Task brief: Copy every line below that has the word "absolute" in it.
****
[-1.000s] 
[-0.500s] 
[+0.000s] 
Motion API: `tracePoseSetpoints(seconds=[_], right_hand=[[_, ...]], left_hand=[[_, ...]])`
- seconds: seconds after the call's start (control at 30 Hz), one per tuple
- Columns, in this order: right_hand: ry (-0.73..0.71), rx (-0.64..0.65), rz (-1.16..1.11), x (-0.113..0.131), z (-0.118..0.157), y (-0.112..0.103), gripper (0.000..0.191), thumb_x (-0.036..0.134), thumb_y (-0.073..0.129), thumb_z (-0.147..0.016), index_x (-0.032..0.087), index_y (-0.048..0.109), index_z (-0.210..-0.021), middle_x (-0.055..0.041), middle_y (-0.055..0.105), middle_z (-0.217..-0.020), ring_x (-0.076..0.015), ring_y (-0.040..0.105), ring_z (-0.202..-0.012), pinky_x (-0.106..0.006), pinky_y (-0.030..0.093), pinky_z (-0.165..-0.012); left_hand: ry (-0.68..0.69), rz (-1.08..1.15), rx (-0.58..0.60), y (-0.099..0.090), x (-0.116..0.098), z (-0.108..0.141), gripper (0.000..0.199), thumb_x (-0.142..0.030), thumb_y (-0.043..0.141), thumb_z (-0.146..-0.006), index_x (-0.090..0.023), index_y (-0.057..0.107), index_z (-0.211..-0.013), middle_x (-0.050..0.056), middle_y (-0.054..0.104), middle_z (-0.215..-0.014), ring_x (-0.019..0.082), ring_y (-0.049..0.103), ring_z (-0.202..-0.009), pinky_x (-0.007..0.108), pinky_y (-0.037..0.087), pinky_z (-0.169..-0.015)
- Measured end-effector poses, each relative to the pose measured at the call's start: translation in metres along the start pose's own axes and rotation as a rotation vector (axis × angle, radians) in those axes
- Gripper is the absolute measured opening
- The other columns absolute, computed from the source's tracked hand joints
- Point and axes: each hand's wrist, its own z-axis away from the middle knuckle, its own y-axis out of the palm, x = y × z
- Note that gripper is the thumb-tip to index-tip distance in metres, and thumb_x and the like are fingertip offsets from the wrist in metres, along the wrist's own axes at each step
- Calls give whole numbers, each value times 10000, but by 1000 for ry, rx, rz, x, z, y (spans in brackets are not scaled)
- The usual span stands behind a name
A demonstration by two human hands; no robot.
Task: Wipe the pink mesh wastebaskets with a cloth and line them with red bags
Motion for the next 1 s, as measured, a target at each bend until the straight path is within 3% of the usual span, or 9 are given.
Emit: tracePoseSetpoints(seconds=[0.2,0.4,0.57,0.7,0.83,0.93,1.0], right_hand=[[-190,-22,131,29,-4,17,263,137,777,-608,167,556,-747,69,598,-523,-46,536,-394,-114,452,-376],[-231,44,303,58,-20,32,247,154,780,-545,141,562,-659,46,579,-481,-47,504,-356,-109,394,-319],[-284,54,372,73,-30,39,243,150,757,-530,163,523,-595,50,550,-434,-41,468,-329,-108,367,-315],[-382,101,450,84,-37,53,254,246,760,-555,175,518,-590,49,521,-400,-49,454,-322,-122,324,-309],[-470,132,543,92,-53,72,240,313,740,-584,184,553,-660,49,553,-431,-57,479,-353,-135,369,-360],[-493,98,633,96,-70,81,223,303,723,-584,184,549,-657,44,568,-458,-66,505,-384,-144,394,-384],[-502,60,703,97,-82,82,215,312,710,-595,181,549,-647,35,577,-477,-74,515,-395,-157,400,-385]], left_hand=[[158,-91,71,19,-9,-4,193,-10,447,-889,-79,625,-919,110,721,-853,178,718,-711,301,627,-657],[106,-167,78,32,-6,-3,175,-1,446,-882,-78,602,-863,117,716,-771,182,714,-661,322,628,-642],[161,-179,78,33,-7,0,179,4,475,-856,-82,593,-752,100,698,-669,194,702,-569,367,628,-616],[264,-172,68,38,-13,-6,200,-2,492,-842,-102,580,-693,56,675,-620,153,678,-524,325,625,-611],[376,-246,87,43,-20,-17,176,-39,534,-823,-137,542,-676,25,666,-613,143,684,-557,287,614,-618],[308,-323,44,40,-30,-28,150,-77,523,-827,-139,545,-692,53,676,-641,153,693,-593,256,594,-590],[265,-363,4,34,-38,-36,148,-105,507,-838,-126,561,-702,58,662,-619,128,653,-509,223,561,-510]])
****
Written reply:
- Gripper is the absolute measured opening
- The other columns absolute, computed from the source's tracked hand joints

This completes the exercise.